Please, please, PLEASE do your own research. There is SO MUCH intricacy and so much that I’ve left out of this article. One place to start is to look at LifeHacker’s post on what to know about a credit freeze. There are many more tutorials and a lot more info out there as well.
UPDATE: New York Times is reporting that Equifax is now making freezing your credit report with their service free of charge. As of this writing, fees from TransUnion and Experian are still in place. However (again, straight from the above-linked NYT article) “Dann Adams, the president of Equifax’s global consumer solutions unit, … apologized and said that a service to “lock” Equifax, Experian and TransUnion files simultaneously would be coming soon.” I don’t know exactly what that “lock” will mean and I don’t know what kind of timeline “coming soon” indicates.
…and Not Do…
Don’t sign up for credit monitoring with any of the paid credit monitoring services. I mean, you can if you want…but I predict it will be a waste of time and money. Sure, you might get one year free of credit monitoring but then you’ll have to start paying between $15 and $30 per month for it after that. The perpetrators of this breach are well aware that everyone can get 12 months of free credit monitoring so I would expect to see credit-based and financial-based problems arising from this data leak starting in about 18 to 24 months.
Also, don’t do nothing! This is serious, people. I can’t stress that enough.

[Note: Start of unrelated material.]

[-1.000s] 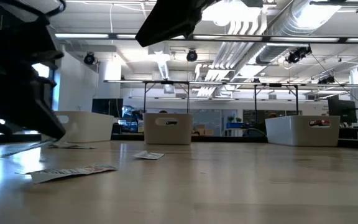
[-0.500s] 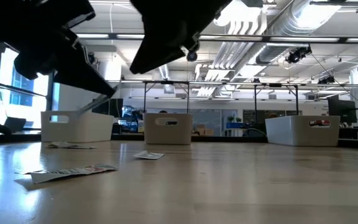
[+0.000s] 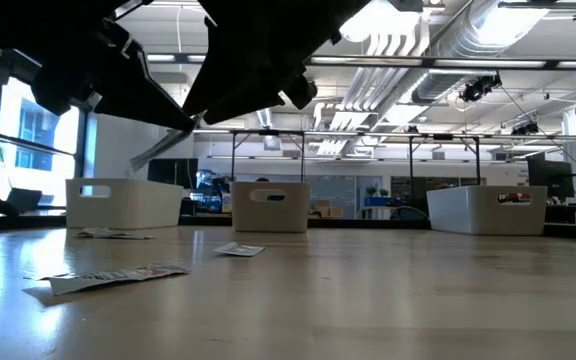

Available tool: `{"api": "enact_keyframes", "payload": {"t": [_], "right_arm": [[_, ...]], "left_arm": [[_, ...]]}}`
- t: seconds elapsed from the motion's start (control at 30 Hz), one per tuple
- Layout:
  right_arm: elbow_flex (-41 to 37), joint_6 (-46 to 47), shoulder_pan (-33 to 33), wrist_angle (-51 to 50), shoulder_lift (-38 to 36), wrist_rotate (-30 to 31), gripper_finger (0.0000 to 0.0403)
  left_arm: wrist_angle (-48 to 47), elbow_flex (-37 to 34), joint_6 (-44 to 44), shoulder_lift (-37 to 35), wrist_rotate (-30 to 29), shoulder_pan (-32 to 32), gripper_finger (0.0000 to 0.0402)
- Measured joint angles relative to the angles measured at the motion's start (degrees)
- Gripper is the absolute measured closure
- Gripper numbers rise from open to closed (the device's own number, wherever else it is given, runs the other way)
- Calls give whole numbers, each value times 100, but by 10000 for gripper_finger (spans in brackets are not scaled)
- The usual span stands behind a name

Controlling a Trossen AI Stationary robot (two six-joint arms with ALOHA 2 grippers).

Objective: Pick & Place First Aid Supplies
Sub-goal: Put the green pad into the left gray bin

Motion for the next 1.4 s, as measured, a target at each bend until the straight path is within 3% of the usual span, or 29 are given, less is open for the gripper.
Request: {"api": "enact_keyframes", "payload": {"t": [0.27, 0.57, 0.73, 0.9, 1.07, 1.23, 1.4], "right_arm": [[-2, -70, -70, -12, 0, -85, 264], [-2, -439, -67, -38, 0, -87, 394], [-2, -608, -67, -140, 0, -54, 384], [-2, -1306, 25, -183, 0, -338, 399], [-2, -1592, 185, -200, 0, -143, 399], [-4, -1494, 113, -383, -193, 491, 399], [2, -1266, -167, -951, -419, 1605, 400]], "left_arm": [[-15, 9, 13, -2, 2, 0, 401], [-19, 11, 33, -2, 90, 3, 401], [-215, 205, 33, -2, 119, 11, 394], [-1082, 631, -260, -2, -124, 7, 346], [-2042, 1012, -815, -2, -160, 9, 277], [-2880, 1126, -1459, -2, -21, 9, 222], [-3578, 1005, -2429, -2, 434, 9, 207]]}}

Now I (Almost) Encourage You To Ignore Me
I had this entire article written and ready to post when the US Senate starts to get involved. I figured there would be some kind of uproar at this and I hope the Government Yahoos (who aren’t much better than the Financial Yahoos) can dive in an make sense of this relatively quickly. Since I also believe that the perpetrators won’t make any big moves for 18 to 24 months, maybe we all have a little time to take a deep breath and devise an educated strategy about how to move forward.
Reuters is reporting that some Senators are looking to throw executives in jail. (I do not disagree with this.)
What a f***ing mess. The whole business makes me sick. Good luck. Let us all know if you have additional tips & suggestions–we need all the wisdom of the internets on this one.
NOTE: This article was originally published on 14 September 2017. We are not a breaking news site and I’ve got a lot of other work that’s got to get done so I will not be updating it as new information comes out. Check any one of a hundred other sites to find out the latest.